Agreed,, Typically, smoke or brushing them will not be needed. Patience, precision, and #32 rubber bands will be needed (if you are using deep frames).






Here is a trap lid that was turned upside down to rubber band the comb into frames. Someone needed the frames for a super so removed them and forgot to replace them before a swarm moved in


----------



## Hops Brewster (Jun 17, 2014)

now I don't really have any qualms about using rubber bands to tie in comb, I do use them, but the idea of a rubber band suddenly breaking inspires some odd pictures in my mind. Like a rubber band snapping in the mandibles of some unfortunate young house bee and sending her and a few of her compatriots up into the next box at tremendous velocity. And other, more macabre, visions.

Now that I've given y'all your nightmares for tonight, my work here is done. opcorn:


----------



## NAC89 (Jun 1, 2016)

I've used both. From what I've seen the rubber bands are removed quite quickly, the string takes a while. Ive just recently started to see the cotton string being dragged out from comb tied into frames from June of this year.


----------



## Mr.Beeman (May 19, 2012)

Hops Brewster said:


> now I don't really have any qualms about using rubber bands to tie in comb, I do use them, but the idea of a rubber band suddenly breaking inspires some odd pictures in my mind. Like a rubber band snapping in the mandibles of some unfortunate young house bee and sending her and a few of her compatriots up into the next box at tremendous velocity. And other, more macabre, visions.
> 
> Now that I've given y'all your nightmares for tonight, my work here is done. opcorn:



Thankfully the rubber bands are so chewed up by hundreds of small bee bites that the elasticity is all but decreased to a small miniscule parting.


----------



## Michael Bush (Aug 2, 2002)

I've done both. It won't matter to the bees. It's easier to do the rubber bands than trying to tie the string, though you can get the hang of that with practice.


----------



## Brad Bee (Apr 15, 2013)

I've done one whole cutout, and it was on a water meter. That makes me an Internet expert.

I stopped at Staples, on the way to the cutout and bought a pack of rubber bands that are about 1/4" wide.


----------



## paullemay (Aug 22, 2016)

Just an update. The little swarm my neighbor gave me is doing well. They have been in my five just over month.
I put in a frame feeder, and they have filled in quite a bit on two frames.


----------



## jadebees (May 9, 2013)

DavidZ said:


> DO Not Use the Bee Brush unless you want pissy bees stinging you. HArd lesson learned form thousands of n00b beeks.
> worthless investment, laughable at best. not even good for sweeping trash into a dust pan, more chinese trash in the environment,


A bee brush or similar is a useful tool, If Used Gently!. It is good to tickle bees off of full frames, to move a runny group off of a box & back inside, so as to not squish bees. Did I mention , Gently?

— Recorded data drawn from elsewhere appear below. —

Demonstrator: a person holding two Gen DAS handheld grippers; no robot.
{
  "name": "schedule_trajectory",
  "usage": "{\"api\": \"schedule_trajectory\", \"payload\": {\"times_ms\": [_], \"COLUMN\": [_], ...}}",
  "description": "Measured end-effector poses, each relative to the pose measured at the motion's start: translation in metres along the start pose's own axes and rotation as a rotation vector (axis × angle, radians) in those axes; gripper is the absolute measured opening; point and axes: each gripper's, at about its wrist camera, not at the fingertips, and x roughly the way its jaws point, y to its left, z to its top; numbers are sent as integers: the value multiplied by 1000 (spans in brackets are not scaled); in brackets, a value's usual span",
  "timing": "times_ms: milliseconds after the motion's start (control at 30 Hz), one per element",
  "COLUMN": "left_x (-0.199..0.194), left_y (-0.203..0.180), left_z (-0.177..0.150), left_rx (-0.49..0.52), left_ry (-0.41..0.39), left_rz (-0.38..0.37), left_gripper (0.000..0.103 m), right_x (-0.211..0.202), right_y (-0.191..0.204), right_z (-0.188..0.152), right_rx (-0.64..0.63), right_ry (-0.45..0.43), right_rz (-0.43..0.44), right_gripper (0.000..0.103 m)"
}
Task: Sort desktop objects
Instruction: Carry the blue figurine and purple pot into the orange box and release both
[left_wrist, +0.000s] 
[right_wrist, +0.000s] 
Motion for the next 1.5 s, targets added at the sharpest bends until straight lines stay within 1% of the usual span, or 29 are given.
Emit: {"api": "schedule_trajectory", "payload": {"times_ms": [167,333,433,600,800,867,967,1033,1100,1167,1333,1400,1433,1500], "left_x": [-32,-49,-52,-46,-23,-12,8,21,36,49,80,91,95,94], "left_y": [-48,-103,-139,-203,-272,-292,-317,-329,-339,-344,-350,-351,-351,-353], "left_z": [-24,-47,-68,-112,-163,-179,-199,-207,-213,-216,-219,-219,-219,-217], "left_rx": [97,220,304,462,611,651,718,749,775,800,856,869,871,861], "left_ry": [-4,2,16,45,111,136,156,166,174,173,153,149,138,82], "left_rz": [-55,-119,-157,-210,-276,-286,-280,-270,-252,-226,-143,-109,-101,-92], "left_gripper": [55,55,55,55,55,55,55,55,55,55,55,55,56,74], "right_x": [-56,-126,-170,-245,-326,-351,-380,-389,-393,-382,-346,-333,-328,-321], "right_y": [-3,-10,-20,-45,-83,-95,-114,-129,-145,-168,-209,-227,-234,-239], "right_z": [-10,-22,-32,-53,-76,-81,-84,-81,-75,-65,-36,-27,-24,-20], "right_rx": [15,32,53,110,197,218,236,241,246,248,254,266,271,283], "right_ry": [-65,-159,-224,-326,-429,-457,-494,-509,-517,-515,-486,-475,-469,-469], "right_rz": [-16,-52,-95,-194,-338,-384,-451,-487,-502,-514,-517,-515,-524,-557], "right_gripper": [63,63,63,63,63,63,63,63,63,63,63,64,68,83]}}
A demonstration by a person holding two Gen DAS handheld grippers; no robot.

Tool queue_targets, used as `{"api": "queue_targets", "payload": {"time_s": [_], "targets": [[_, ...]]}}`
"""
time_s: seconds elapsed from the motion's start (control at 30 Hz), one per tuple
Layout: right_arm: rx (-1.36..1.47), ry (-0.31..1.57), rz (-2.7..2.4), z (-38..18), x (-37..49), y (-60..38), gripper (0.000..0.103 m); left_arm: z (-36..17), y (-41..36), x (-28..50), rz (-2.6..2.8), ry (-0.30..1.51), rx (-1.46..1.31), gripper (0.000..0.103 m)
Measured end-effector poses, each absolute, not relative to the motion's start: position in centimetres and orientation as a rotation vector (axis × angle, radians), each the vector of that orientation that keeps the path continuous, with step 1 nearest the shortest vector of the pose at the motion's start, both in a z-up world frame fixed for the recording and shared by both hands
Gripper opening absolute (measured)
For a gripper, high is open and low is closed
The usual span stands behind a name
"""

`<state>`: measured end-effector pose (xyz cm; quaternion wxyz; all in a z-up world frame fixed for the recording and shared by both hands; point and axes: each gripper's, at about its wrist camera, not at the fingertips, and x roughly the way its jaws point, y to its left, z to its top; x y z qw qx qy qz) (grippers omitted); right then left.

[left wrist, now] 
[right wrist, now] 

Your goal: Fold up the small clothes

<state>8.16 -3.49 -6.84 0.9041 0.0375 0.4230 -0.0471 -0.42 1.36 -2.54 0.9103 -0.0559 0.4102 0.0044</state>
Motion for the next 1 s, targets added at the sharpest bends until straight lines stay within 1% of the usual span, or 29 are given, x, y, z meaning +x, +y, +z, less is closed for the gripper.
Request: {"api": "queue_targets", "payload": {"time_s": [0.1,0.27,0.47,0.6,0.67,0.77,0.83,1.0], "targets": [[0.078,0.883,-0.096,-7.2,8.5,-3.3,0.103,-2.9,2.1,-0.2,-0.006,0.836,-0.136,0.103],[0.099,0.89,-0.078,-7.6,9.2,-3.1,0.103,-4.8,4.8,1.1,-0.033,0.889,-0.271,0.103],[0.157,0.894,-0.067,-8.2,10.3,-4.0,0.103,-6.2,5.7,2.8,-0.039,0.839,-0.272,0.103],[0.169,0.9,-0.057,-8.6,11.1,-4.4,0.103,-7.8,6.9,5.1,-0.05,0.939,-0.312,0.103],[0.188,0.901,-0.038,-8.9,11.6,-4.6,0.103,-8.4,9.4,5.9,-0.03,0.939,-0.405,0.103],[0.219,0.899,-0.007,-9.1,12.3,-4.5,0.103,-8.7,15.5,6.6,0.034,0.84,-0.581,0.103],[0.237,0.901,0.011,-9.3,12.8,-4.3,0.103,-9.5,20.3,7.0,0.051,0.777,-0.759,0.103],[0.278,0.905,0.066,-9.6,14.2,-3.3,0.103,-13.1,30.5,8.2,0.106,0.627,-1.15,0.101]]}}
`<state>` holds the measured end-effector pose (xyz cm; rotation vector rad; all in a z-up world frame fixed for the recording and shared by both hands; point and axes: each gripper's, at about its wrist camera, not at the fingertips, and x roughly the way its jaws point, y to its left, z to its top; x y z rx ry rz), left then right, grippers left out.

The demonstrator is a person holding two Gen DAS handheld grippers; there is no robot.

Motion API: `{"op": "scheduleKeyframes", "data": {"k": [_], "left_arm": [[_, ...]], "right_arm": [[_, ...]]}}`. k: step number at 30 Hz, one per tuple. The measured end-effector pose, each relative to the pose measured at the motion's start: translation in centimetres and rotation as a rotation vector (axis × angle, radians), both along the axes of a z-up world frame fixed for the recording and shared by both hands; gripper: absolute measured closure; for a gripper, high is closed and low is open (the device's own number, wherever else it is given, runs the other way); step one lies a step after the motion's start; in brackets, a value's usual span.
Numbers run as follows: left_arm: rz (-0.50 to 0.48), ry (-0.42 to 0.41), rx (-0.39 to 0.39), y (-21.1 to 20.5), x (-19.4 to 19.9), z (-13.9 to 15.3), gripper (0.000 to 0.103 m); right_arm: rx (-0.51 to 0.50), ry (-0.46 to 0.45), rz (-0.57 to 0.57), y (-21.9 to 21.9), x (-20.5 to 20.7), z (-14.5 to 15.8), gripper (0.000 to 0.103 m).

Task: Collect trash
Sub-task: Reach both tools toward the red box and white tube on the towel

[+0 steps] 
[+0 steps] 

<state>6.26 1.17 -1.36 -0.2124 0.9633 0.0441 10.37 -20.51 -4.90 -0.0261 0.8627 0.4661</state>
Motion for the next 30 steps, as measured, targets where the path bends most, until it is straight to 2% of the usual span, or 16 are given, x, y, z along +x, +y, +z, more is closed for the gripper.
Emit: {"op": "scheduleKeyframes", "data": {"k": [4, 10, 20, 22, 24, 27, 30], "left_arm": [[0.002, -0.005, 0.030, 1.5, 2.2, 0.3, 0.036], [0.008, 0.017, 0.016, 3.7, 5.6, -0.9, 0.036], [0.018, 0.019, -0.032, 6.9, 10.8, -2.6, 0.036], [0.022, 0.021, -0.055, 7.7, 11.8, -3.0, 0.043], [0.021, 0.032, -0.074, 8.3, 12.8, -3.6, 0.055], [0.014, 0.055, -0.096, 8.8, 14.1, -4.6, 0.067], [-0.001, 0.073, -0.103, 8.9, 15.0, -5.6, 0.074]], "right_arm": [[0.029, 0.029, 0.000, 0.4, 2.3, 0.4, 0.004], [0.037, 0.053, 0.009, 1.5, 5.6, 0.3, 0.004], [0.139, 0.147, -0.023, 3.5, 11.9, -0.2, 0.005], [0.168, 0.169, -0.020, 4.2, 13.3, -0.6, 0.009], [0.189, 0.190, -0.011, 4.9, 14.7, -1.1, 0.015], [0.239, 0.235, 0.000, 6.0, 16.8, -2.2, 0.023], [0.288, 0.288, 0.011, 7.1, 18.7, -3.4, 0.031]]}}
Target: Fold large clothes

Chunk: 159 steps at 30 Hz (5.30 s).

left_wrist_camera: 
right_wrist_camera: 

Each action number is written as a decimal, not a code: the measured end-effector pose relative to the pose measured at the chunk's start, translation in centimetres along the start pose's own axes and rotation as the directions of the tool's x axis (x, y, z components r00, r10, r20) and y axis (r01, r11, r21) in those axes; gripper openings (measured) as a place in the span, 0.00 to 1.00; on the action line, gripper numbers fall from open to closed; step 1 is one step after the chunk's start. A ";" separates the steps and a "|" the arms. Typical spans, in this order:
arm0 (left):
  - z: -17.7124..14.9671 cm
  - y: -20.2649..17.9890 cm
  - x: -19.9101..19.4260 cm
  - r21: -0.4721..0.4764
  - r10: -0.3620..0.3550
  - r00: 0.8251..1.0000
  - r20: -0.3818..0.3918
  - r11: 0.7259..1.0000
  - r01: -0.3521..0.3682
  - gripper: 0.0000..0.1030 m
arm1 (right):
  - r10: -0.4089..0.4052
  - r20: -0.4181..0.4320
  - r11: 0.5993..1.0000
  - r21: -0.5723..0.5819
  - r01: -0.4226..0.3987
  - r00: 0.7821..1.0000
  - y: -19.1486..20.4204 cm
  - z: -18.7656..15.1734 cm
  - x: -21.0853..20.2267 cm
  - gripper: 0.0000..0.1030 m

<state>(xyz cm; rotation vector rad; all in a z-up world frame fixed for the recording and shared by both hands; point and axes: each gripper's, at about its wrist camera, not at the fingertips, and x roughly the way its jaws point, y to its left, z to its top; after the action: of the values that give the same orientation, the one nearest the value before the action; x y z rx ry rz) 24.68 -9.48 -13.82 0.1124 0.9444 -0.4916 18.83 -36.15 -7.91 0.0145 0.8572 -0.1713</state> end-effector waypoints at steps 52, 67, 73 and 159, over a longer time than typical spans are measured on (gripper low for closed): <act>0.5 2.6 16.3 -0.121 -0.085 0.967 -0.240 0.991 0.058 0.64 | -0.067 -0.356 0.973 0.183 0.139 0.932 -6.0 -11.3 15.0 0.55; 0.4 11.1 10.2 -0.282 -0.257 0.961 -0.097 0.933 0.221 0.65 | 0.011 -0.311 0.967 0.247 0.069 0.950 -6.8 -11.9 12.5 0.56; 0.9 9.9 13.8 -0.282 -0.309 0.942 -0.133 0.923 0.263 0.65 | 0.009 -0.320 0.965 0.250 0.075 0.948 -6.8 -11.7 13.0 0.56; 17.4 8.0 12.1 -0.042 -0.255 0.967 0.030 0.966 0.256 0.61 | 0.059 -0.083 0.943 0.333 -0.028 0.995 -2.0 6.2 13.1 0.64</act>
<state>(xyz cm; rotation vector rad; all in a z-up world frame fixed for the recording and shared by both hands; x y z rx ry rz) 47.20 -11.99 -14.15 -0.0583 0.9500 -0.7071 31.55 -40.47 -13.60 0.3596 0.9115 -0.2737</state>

You touch the bees, and they move. You sweep them, and they attack you.

Using it like a floor broom, or mop, wil make a giant piss-off, causing you to get lit up. 

I have used a 4" paint brush for that. Also, a big wad of grass. Bee brushes are much better. 

They are excellent if you are gentle and not hurrying.

For any cut-out, (this is), I find it goes better to move the comb first, bees and all. Then, dump all the bees in the box, into the hive. If the queen was on the comb, the bees will be moving in on their own. If not, you'll dump her from the lure. And they will just follow her. It looks like a gravity effect, they all run in.

As was said before, its much easier to just use a hive body, & frames.


----------



## LeifLiberty (Sep 23, 2014)

I thought the trick was to turn the frame upside down then flick them off with the brush... No?


----------



## heaflaw (Feb 26, 2007)

Drill several small holes through the top bar and insert a narrow rod through the hole, through the midrib of the comb and into the divided or slotted bottom bar. Leave a little sticking out above the top bar and they can be pulled out easily with pliars later. I use marking flags, cut to correct length with one end sharpened. Nothing that the bees have to chew through or carry out. I don't have to take the frame out of the hive to take the rods out. When you push the rod through the comb, you can push the comb back and forth to keep the rod through the midrib and straighten the comb from the start.


----------



## jadebees (May 9, 2013)

LeifLiberty said:


> I thought the trick was to turn the frame upside down then flick them off with the brush... No?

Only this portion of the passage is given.